PROBLEM: Please copy exactly every line from the one that contains "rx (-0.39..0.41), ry" to the end of the data below, with both ends included and no other lines.

DATA SEGMENT:
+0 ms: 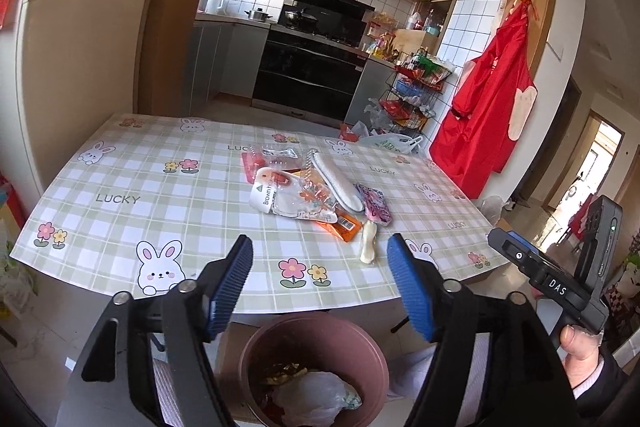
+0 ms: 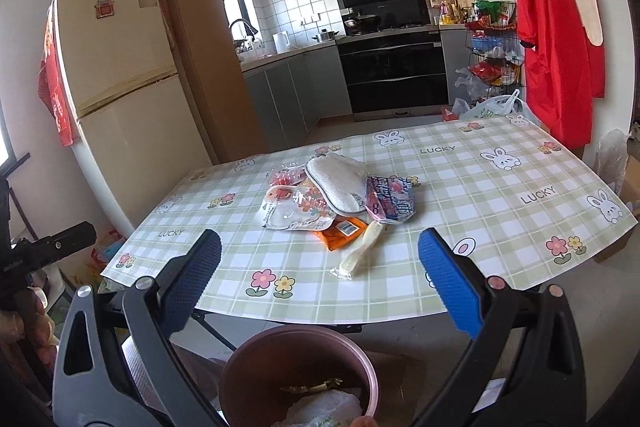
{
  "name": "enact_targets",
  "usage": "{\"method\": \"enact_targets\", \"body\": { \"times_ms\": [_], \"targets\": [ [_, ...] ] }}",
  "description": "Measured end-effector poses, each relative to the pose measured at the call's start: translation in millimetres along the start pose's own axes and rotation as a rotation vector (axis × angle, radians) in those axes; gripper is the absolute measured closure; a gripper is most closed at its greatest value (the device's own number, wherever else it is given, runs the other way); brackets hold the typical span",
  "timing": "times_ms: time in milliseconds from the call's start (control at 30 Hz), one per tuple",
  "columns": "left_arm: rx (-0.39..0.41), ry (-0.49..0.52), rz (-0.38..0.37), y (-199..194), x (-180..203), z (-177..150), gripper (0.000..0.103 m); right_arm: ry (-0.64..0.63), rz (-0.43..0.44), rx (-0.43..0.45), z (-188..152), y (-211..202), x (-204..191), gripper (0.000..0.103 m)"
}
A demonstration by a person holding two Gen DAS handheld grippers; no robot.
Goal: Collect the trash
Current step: 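Move the right gripper to the blue-and-pink drink pouch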
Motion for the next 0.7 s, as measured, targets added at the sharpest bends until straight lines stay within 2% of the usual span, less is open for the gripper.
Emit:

EXERCISE ANSWER:
  "columns": "left_arm: rx (-0.39..0.41), ry (-0.49..0.52), rz (-0.38..0.37), y (-199..194), x (-180..203), z (-177..150), gripper (0.000..0.103 m); right_arm: ry (-0.64..0.63), rz (-0.43..0.44), rx (-0.43..0.45), z (-188..152), y (-211..202), x (-204..191), gripper (0.000..0.103 m)"
}
A demonstration by a person holding two Gen DAS handheld grippers; no robot.
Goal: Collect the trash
Current step: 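Move the right gripper to the blue-and-pink drink pouch
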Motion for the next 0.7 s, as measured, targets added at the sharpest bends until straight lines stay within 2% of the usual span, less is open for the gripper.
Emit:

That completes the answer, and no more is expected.